Immunohistochemistry, which uses special stains to highlight proteins in the tumour cells, strongly supports the diagnosis. Schwannomas show strong, diffuse staining for proteins such as S100 and SOX10, which are characteristic of Schwann cells. Other stains may be used to help exclude similar-appearing tumours.

Molecular testing is not usually required to diagnose schwannoma. Although NF2 gene changes are common, they are not specific enough to be diagnostic on their own.

Subtypes of Schwannoma

Several subtypes of schwannoma are recognized. All are benign, but some have features that can mimic more aggressive tumours and therefore are important to recognize.

Ancient schwannoma

This subtype shows degenerative changes, including large, atypical-appearing nuclei. These changes can look concerning under the microscope, but they are not a sign of cancer. Areas of scarring or reduced blood supply may also be present.

Cellular schwannoma

Cellular schwannoma is made up almost entirely of densely packed spindle-shaped Schwann cells and lacks the looser areas seen in conventional schwannoma. These tumours often occur near the spine or deep within the body. Despite increased cellularity and mitotic activity, supportive features such as a capsule and characteristic blood vessels help confirm the benign nature of the tumour.

Plexiform schwannoma

This subtype grows in a multinodular or branching pattern, often involving the skin or superficial soft tissues. It is more likely to appear in childhood. A well-formed capsule may be absent, and multiple nodules may be present.

Epithelioid schwannoma

In this subtype, tumour cells are rounder and resemble epithelial cells rather than typical spindle-shaped Schwann cells. The cells often grow in nests within a loose background. Rare cases show progression to a malignant tumour.
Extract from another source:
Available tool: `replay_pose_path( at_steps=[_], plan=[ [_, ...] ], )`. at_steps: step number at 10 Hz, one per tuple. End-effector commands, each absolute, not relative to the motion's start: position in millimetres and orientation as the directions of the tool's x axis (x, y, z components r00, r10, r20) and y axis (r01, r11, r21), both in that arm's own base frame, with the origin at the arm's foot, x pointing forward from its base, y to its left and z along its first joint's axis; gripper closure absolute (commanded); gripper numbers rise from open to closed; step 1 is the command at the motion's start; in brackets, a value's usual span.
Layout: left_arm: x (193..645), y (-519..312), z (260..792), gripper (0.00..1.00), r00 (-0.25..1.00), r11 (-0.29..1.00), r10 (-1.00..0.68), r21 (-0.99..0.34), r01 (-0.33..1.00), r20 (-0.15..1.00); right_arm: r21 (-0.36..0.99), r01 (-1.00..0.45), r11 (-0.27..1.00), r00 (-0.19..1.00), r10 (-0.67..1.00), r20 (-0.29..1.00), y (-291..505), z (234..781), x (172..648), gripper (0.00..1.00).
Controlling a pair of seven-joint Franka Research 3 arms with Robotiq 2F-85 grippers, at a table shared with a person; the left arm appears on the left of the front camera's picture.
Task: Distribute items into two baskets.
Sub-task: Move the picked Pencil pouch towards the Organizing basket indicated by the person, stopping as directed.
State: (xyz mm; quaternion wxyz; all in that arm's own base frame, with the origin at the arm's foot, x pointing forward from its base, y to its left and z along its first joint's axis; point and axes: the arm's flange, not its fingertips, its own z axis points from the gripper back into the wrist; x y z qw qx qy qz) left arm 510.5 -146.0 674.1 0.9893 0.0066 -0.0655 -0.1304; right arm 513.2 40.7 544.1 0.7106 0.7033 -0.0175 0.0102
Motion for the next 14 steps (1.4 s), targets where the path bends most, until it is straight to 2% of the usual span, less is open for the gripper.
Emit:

Microcystic or reticular schwannoma

This rare subtype most often occurs in internal organs, especially the gastrointestinal tract. The tumour shows a network of small spaces surrounded by bland spindle cells. Classic features such as Verocay bodies are usually absent, but strong S100 staining supports the diagnosis.

What is the prognosis for a person with a schwannoma?

Schwannomas are benign tumours and have an excellent prognosis. When completely removed, they do not usually recur. Some subtypes, such as cellular or plexiform schwannoma, can be more difficult to remove completely because of their location or growth pattern.

Malignant transformation means that a benign tumour changes over time into a cancerous tumour. Malignant transformation of a conventional schwannoma is exceptionally rare. When it occurs, it most often results in a malignant peripheral nerve sheath tumour.

Questions to ask your doctor

• Was the tumour completely removed?
• Is there a chance it could come back?
• Do I need follow-up imaging or exams?
• Should I be evaluated for a genetic condition such as neurofibromatosis or schwannomatosis?